Esther Yin-ling Spodek
This is a candelabra that my parents purchased in Cuernavaca, Mexico in 1972. The artisan shop where they purchased it was on our daily walk home, to the home where we were staying. My father was a visiting professor at the teachers’ college, a former hacienda with a beautiful tiled pool where no one was allowed to swim, and a snack bar where we would eat pistachio ice cream bars and drink Coca Cola from small bottles because we were not allowed to drink the water. I was ten, and my brother was eight.
My parents looked at the candelabra many times. We would get off the bus at the end of the day and walk the cobbled street to a small, well-lit store in a modern building. They would eye the candelabra, then discuss it on the walk back to our host family in the waning December light. Dinner was always near bedtime, and we had plenty of time to walk home.

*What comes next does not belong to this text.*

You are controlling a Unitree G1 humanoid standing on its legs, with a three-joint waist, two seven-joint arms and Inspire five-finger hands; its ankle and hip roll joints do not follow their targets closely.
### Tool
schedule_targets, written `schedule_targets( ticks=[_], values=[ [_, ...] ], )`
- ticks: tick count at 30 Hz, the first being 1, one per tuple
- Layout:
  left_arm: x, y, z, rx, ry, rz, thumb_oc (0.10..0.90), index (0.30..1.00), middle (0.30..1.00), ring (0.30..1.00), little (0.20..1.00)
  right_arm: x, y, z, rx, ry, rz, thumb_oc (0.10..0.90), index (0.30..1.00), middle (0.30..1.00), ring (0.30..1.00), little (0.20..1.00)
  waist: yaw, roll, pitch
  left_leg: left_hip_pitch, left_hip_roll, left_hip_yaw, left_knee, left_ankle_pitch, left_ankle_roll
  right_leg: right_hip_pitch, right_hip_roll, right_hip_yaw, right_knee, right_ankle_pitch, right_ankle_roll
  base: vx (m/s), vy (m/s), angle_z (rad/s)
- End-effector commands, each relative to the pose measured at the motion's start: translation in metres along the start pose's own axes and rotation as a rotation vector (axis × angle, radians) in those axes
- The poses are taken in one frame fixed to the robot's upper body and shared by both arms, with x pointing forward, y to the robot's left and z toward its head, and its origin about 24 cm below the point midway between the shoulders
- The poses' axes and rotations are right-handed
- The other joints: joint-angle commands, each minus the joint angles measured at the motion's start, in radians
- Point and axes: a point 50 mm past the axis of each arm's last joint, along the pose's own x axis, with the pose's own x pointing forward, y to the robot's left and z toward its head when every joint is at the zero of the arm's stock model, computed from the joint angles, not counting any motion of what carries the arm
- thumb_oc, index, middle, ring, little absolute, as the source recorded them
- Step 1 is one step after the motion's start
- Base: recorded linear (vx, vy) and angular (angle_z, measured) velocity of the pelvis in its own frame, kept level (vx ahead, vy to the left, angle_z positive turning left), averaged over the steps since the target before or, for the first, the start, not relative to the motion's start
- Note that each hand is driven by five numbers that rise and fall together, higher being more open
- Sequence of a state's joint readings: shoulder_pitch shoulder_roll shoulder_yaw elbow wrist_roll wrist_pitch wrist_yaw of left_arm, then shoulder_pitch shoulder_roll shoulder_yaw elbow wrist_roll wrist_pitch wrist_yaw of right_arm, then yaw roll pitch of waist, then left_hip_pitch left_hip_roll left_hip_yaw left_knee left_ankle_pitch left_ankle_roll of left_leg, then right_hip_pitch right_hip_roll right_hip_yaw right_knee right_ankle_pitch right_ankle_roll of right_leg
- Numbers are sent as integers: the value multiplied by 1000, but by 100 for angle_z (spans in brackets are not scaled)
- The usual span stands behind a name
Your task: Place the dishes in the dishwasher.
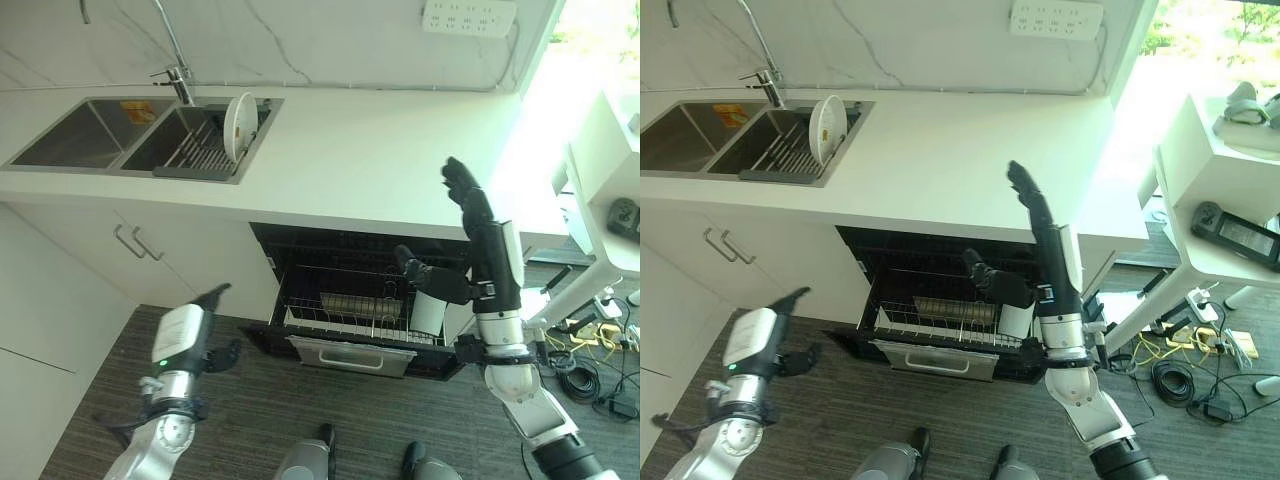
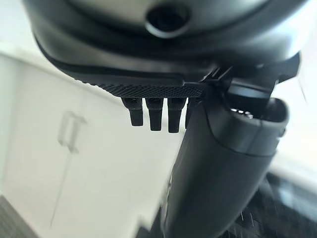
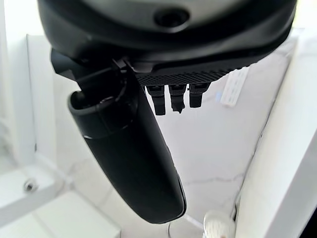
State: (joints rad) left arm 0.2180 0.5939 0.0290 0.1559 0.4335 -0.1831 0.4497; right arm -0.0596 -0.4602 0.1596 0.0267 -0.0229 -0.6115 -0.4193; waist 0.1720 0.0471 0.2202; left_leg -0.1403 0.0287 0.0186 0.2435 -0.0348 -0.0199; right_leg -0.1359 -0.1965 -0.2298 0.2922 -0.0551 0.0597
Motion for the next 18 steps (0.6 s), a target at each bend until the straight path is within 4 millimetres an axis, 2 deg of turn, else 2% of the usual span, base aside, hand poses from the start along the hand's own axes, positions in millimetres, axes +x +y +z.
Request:
schedule_targets(
  ticks=[1,3,4,6,8,9,10,12,14,16,18],
  values=[
    [18,34,12,-176,-47,195,800,900,900,900,900,24,-15,35,86,-222,-109,800,900,900,900,900,16,-15,-65,39,-37,-61,56,-226,65,123,-38,7,8,-132,118,-90,117,9],
    [11,37,0,-249,47,233,800,900,900,900,900,19,-24,32,67,-202,-158,800,900,900,900,900,15,-21,-66,37,-65,-70,56,-233,80,111,-51,17,8,-83,135,-117,135,11],
    [6,38,-10,-307,114,255,800,900,900,900,900,16,-29,31,51,-194,-188,800,900,900,900,900,12,-22,-65,36,-74,-71,56,-238,90,107,-47,18,8,-57,140,-136,132,9],
    [-2,36,-25,-337,212,275,800,900,900,900,900,13,-33,29,53,-178,-212,800,900,900,900,900,15,-21,-70,30,-77,-63,56,-238,96,114,-22,-8,8,-48,141,-112,76,-2],
    [-14,28,-46,-391,360,297,800,900,900,900,900,11,-37,27,57,-168,-219,800,900,900,900,900,11,-16,-80,18,-82,-60,56,-236,105,135,59,-48,8,-24,132,-83,27,-21],
    [-17,26,-51,-412,394,304,800,900,900,900,900,10,-37,27,53,-171,-216,800,900,900,900,900,10,-15,-81,15,-84,-59,56,-236,106,137,79,-54,15,-22,128,-59,-5,-19],
    [-24,20,-59,-430,444,309,800,900,900,900,900,10,-38,28,49,-177,-211,800,900,900,900,900,11,-17,-81,8,-93,-56,56,-230,107,133,107,-59,44,-28,120,-62,-24,-19],
    [-31,14,-65,-448,490,309,800,900,900,900,900,11,-38,28,54,-184,-211,800,900,900,900,900,16,-20,-81,-4,-103,-55,56,-224,103,127,131,-55,60,-39,111,-57,-43,-12],
    [-43,1,-75,-493,563,310,800,900,900,900,900,14,-38,26,60,-193,-205,800,900,900,900,900,24,-22,-81,-19,-114,-59,56,-211,90,145,155,-45,8,-71,86,-36,-97,-19],
    [-57,-15,-83,-574,661,313,800,900,900,900,900,17,-39,22,61,-186,-200,800,900,900,900,900,28,-26,-75,-21,-124,-64,56,-195,73,132,159,-22,8,-120,65,-23,-147,-21],
    [-78,-37,-91,-694,781,296,800,900,900,900,900,24,-40,23,63,-197,-192,800,900,900,900,900,35,-24,-75,-28,-115,-64,56,-175,52,119,158,-30,8,-152,47,-16,-128,-14]
  ],
)
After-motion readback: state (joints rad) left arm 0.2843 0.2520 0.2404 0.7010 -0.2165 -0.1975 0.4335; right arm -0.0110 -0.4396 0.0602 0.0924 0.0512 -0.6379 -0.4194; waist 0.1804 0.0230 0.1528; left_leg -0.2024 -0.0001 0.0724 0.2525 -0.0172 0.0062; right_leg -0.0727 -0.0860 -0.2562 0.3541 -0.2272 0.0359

They decided to buy it. My mother carried it home in her suitcase in between her clothes so that it would not bend. It would sit on our mantel in our college town house in east-central Illinois. The trip was the first time I saw people in obvious poverty, women who washed their clothes in the river, beggars without limbs. And it made me want to learn Spanish.
I am now the keeper of this treasure. It sits in a windowed cabinet, hiding piles of candlesticks, bowls, and vases. It reminds me of the warmth of my family living room and the sabbatical trips when I was young, women washing clothes in the river and Coca Cola in bottles, of glances I was fortunate to have of the world outside of Illinois.